■ DESCRIPTION OF THE TASK
The records below are made of lines; count those holding the word "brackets" and give the number only.

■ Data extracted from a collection
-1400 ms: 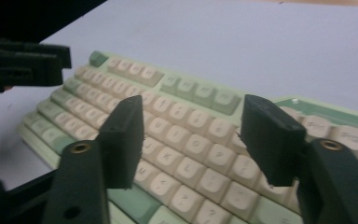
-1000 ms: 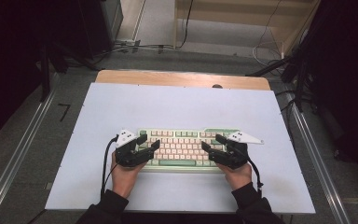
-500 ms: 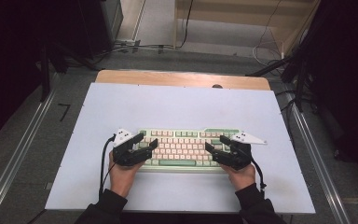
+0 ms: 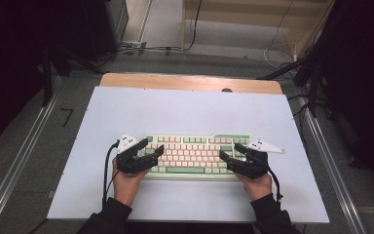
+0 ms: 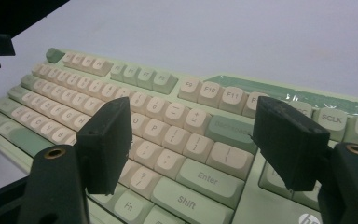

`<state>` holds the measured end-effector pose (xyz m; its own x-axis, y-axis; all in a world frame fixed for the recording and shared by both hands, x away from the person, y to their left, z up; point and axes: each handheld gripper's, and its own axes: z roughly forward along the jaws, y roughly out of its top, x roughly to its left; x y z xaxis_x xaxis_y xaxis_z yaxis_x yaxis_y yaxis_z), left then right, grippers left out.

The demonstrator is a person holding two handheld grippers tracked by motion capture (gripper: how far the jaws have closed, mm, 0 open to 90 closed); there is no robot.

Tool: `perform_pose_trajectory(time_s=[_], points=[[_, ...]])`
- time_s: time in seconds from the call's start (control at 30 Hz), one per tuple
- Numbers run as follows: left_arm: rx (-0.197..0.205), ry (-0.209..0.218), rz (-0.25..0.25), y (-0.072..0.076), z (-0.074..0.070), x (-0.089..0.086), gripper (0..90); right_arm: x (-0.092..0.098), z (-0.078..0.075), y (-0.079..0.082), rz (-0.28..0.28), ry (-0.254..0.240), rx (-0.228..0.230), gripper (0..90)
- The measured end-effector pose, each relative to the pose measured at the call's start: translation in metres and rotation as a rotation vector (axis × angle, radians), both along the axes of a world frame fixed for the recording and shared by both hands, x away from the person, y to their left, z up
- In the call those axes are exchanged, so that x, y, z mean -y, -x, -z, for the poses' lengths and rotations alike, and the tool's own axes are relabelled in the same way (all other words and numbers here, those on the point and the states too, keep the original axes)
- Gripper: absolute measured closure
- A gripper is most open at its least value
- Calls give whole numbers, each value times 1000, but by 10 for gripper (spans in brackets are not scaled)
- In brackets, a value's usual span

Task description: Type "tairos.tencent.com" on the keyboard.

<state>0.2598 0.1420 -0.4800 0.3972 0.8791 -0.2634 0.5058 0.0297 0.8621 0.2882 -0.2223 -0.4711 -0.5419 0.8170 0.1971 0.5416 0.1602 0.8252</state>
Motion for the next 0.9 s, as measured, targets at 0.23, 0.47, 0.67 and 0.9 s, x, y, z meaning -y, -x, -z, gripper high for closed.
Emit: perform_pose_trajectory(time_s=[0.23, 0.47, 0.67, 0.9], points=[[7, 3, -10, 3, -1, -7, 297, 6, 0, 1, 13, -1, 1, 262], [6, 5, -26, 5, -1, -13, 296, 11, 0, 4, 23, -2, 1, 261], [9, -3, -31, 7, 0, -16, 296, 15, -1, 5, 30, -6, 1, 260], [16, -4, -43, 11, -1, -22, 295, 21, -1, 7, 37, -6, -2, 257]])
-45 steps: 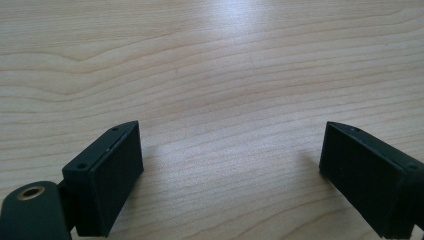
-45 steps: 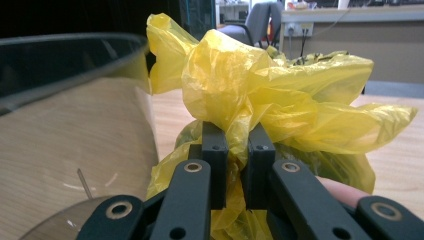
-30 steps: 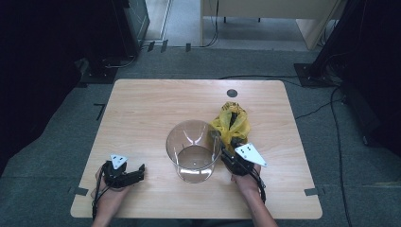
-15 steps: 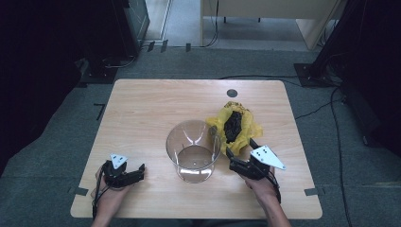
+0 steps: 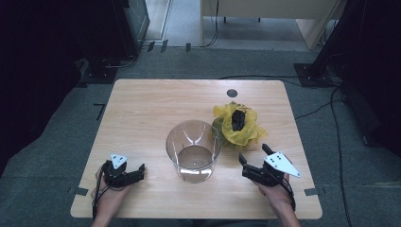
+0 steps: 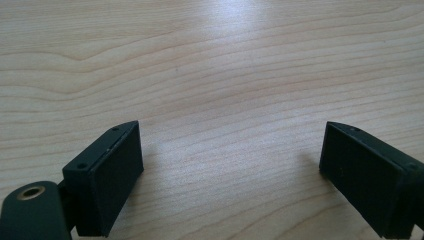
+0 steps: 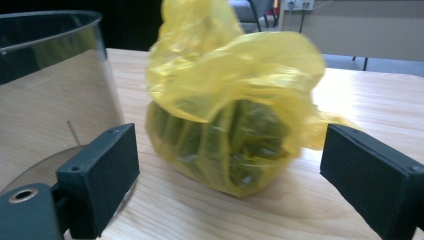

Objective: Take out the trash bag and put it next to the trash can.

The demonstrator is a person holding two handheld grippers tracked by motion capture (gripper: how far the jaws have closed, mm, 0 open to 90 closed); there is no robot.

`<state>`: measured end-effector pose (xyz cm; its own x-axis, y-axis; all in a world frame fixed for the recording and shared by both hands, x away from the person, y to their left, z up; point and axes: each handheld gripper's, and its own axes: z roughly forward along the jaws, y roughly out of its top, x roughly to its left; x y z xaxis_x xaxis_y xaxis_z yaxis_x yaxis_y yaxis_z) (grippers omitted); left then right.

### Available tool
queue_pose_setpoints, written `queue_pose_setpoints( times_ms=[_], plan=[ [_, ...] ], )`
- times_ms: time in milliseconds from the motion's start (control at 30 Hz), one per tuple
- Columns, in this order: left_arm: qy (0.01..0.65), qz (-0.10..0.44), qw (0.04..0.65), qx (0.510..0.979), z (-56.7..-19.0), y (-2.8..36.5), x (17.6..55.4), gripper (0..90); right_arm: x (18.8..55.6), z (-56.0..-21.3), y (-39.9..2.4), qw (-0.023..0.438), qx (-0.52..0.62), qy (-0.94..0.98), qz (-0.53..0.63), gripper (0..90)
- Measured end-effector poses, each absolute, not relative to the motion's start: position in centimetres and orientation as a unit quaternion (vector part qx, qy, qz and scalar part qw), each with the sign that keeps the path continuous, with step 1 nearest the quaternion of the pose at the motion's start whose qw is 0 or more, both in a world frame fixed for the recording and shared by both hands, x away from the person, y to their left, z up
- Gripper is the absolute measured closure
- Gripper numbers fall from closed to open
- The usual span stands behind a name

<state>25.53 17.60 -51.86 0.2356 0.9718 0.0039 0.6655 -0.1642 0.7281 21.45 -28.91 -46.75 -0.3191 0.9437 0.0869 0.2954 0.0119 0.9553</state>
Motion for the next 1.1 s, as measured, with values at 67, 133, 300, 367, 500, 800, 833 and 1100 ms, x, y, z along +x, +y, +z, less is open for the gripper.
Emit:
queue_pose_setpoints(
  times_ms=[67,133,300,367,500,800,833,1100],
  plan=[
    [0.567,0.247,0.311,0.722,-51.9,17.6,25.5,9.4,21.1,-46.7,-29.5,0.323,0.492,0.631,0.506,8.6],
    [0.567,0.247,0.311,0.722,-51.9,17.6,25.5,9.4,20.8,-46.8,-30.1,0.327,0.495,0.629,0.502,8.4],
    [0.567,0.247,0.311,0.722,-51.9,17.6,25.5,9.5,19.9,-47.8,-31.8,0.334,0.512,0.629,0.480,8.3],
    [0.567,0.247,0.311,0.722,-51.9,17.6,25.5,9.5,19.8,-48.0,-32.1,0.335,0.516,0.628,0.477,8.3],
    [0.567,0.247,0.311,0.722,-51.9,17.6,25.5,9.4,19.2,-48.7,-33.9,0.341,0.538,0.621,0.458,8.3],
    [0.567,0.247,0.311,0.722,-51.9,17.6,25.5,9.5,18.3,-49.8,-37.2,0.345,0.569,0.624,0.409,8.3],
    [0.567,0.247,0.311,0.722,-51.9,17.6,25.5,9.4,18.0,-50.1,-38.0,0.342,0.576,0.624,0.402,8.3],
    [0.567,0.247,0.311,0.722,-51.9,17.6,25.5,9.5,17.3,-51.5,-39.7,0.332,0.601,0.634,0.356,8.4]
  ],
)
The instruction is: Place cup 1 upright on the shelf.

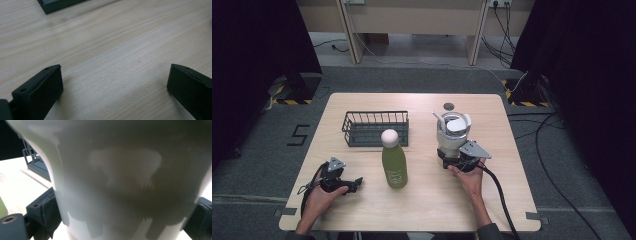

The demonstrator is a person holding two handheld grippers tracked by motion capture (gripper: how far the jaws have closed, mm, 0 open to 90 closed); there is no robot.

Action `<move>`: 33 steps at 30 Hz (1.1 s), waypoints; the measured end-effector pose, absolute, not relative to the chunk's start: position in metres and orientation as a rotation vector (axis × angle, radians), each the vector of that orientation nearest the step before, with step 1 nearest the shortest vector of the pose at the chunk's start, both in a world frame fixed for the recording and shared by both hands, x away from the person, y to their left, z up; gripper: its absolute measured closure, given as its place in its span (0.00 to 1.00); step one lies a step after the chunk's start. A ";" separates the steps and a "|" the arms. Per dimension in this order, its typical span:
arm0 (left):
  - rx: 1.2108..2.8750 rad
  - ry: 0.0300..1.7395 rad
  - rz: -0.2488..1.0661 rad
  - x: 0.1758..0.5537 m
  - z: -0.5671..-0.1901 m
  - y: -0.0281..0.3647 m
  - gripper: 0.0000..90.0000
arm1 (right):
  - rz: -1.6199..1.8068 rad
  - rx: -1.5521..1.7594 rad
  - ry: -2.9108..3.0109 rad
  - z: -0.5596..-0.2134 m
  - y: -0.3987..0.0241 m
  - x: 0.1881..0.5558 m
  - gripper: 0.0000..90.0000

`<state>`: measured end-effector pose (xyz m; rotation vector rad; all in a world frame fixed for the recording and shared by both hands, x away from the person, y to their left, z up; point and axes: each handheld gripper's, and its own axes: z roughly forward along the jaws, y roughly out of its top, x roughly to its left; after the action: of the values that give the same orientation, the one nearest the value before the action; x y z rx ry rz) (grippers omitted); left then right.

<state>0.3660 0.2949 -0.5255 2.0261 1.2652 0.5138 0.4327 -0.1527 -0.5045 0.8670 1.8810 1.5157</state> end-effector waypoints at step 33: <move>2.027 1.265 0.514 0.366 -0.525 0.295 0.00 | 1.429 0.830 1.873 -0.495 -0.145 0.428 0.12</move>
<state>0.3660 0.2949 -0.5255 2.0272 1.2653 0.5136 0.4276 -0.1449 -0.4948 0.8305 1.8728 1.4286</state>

■ OUTPUT FOR THIS TASK
2